● **Work order**:
Show each line in the listing below that contains the word "gripper".
******************************
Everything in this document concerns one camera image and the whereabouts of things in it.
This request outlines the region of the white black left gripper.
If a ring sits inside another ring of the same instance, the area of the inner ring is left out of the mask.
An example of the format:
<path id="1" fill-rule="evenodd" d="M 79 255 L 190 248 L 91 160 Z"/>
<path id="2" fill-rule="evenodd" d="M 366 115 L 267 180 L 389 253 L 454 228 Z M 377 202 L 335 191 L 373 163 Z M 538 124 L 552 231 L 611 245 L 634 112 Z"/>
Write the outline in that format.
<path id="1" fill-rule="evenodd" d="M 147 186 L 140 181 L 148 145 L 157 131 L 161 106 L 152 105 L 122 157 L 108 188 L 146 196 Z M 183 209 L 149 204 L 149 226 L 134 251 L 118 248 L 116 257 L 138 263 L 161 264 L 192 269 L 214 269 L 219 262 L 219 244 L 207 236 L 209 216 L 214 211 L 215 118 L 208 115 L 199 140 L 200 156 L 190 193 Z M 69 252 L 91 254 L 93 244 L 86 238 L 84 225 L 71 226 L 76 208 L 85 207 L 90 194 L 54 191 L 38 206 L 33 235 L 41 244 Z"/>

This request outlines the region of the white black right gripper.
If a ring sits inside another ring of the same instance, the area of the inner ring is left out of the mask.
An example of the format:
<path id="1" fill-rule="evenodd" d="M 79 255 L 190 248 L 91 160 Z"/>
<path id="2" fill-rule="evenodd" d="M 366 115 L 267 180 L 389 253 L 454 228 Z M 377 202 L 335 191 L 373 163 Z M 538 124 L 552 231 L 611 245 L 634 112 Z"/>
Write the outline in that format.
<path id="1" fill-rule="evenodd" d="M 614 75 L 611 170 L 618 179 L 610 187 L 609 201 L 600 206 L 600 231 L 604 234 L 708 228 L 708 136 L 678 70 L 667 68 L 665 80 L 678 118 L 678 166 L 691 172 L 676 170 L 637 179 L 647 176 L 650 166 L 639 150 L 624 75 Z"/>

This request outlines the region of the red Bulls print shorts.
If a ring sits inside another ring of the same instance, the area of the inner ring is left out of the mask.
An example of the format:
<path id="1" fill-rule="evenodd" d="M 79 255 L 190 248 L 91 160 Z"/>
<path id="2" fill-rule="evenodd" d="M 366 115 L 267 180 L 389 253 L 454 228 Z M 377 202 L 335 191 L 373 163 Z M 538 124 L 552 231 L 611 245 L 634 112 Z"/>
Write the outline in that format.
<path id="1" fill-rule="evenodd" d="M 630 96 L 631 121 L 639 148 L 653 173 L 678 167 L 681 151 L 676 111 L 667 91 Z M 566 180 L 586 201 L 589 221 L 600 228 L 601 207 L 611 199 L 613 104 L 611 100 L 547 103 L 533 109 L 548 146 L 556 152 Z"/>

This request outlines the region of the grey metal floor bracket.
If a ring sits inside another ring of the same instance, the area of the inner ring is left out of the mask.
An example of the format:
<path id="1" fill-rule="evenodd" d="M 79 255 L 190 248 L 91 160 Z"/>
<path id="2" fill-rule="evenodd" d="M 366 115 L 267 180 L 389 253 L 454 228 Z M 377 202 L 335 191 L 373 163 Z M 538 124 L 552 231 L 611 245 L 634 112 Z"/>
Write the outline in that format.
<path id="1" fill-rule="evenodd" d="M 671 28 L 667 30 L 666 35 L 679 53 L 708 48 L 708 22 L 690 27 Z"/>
******************************
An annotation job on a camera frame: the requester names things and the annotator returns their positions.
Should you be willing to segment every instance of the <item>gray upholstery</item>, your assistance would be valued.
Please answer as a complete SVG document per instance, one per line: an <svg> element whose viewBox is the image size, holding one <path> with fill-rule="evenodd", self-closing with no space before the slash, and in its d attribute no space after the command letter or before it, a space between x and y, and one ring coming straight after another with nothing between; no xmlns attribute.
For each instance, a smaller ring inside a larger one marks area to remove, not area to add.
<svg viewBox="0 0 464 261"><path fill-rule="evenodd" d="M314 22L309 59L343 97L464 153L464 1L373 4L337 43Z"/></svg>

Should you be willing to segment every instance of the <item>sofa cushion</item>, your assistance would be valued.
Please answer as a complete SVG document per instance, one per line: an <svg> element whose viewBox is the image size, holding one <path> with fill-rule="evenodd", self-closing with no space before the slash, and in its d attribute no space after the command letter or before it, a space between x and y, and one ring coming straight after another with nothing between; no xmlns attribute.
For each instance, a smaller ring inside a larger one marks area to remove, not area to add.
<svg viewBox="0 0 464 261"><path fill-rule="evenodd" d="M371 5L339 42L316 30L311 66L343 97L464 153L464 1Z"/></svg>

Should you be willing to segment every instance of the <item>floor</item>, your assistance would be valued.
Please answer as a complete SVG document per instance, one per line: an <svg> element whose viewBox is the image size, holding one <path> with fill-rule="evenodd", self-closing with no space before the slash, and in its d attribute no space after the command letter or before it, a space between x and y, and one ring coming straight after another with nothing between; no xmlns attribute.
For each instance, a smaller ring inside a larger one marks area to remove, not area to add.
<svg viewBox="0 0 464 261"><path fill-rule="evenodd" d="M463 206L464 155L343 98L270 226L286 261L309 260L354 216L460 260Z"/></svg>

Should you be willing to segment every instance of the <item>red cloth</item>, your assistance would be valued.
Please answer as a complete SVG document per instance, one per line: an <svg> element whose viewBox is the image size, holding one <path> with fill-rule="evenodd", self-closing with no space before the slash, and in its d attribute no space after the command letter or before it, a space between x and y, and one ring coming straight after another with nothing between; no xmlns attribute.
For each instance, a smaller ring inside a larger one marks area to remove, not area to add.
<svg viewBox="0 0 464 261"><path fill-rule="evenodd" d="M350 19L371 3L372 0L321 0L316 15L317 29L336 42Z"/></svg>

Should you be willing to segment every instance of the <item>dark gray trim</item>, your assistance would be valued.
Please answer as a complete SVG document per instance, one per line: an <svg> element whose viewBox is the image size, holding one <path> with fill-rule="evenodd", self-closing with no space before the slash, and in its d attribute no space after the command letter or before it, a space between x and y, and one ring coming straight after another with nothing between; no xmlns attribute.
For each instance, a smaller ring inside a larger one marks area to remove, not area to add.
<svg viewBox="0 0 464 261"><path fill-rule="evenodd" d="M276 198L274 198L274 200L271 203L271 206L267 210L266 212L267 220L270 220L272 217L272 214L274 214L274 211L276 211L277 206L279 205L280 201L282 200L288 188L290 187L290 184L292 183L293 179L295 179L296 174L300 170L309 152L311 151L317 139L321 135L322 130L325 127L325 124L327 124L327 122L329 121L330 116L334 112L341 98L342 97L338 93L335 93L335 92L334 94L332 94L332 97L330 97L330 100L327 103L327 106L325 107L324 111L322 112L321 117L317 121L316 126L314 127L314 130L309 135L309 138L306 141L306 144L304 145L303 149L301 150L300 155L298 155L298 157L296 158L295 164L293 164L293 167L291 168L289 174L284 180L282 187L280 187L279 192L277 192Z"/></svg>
******************************
● **Written reply**:
This request outlines the region of the white black left gripper.
This request outlines the region of the white black right gripper.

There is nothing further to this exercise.